═══ SOURCE MATERIAL ═══

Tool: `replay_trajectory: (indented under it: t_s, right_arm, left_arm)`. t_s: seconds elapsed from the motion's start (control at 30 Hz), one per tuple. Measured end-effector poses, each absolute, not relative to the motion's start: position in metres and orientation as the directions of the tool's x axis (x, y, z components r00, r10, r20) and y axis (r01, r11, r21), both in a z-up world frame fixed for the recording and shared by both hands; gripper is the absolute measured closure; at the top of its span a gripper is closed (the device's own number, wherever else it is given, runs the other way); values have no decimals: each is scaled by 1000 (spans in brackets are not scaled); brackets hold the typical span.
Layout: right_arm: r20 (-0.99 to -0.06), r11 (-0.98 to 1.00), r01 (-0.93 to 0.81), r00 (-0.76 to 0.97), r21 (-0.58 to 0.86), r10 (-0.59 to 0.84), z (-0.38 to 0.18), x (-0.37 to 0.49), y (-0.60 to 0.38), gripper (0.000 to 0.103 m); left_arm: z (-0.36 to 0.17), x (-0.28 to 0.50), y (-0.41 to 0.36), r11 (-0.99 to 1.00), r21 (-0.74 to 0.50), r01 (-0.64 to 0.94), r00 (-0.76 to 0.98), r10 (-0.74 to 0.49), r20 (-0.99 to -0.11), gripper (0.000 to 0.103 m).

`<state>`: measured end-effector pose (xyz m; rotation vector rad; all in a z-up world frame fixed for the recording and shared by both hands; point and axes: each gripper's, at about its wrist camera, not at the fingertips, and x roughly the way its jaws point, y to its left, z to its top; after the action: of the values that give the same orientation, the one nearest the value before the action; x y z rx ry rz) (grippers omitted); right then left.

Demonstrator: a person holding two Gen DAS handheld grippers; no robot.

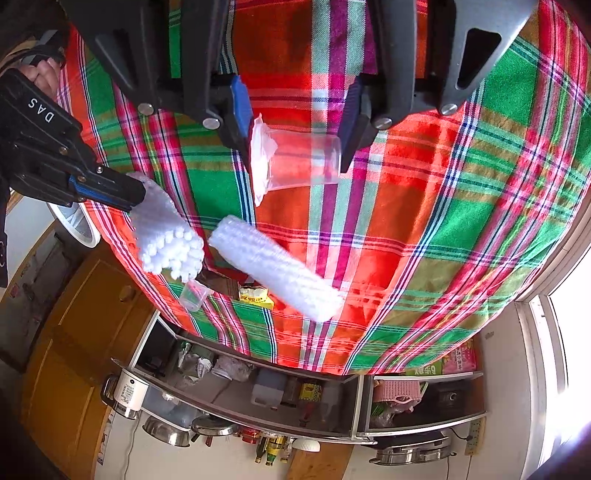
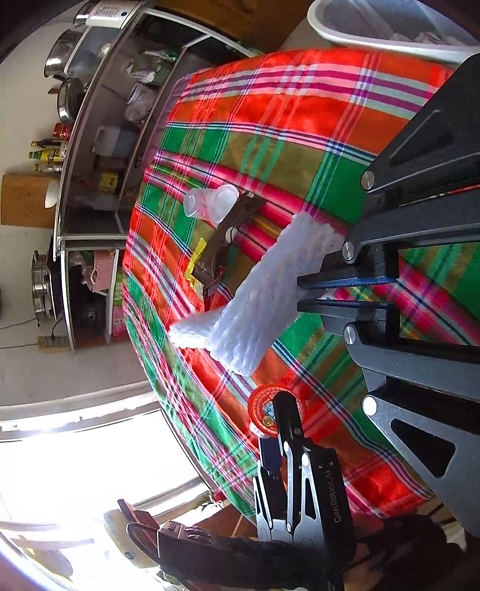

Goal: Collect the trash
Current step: 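Grasp the white foam net with the right gripper and lift it, then carry the plastic cup in the left gripper while the right carries the foam net over the bin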

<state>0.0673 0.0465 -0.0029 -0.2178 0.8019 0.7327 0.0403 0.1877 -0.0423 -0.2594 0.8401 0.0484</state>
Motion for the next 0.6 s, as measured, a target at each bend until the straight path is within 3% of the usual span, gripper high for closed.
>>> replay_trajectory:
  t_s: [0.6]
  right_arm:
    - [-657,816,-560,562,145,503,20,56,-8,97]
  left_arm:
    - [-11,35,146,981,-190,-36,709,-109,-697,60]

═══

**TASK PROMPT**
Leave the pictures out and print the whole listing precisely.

**RESPONSE**
Tool: `replay_trajectory: (indented under it: t_s, right_arm, left_arm)`. t_s: seconds elapsed from the motion's start (control at 30 Hz), one per tuple. Measured end-effector poses, each absolute, not relative to the motion's start: position in metres and orientation as the directions of the tool's x axis (x, y, z components r00, r10, r20) and y axis (r01, r11, r21), both in a z-up world frame fixed for the recording and shared by both hands; gripper is the absolute measured closure; at the top of its span a gripper is closed (the device's own number, wherever else it is given, runs the other way); values have no decimals: each is scaled by 1000 (spans in brackets are not scaled); brackets hold the typical span.
Layout: right_arm: r20 (-0.99 to -0.06), r11 (-0.98 to 1.00), r01 (-0.93 to 0.81), r00 (-0.76 to 0.97), r21 (-0.58 to 0.86), r10 (-0.59 to 0.84), z (-0.38 to 0.18), x (-0.37 to 0.49), y (-0.60 to 0.38), gripper (0.000 to 0.103 m); left_arm: z (-0.36 to 0.17), x (-0.28 to 0.50), y (-0.41 to 0.36), r11 (-0.99 to 1.00), r21 (-0.74 to 0.50), r01 (-0.64 to 0.94), r00 (-0.76 to 0.98), r10 (-0.74 to 0.49), r20 (-0.99 to -0.11), gripper (0.000 to 0.103 m).

`<state>`: measured end-effector pose (xyz m; rotation vector rad; all in a z-up world frame fixed for the recording and shared by both hands; point and axes: each gripper's, at about its wrist camera, not at the fingertips, and x roughly the way its jaws point, y to its left, z to its top; after the action: of the values that give the same orientation, the one nearest the value before the action; x y z rx ry rz) (grippers omitted); right then left.

Demonstrator: a person holding two Gen DAS handheld grippers; no robot.


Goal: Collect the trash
Current step: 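Grasp the white foam net with the right gripper and lift it, then carry the plastic cup in the left gripper while the right carries the foam net over the bin
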
<state>0.0673 0.0465 -0.0029 -0.2178 0.8019 0.7327 0.0403 0.1877 -0.0423 -0.2594 0.8401 0.0484</state>
Motion for the next 0.6 s, as measured, a target at each bend until the straight path is within 3% of the usual span, gripper high for closed.
>>> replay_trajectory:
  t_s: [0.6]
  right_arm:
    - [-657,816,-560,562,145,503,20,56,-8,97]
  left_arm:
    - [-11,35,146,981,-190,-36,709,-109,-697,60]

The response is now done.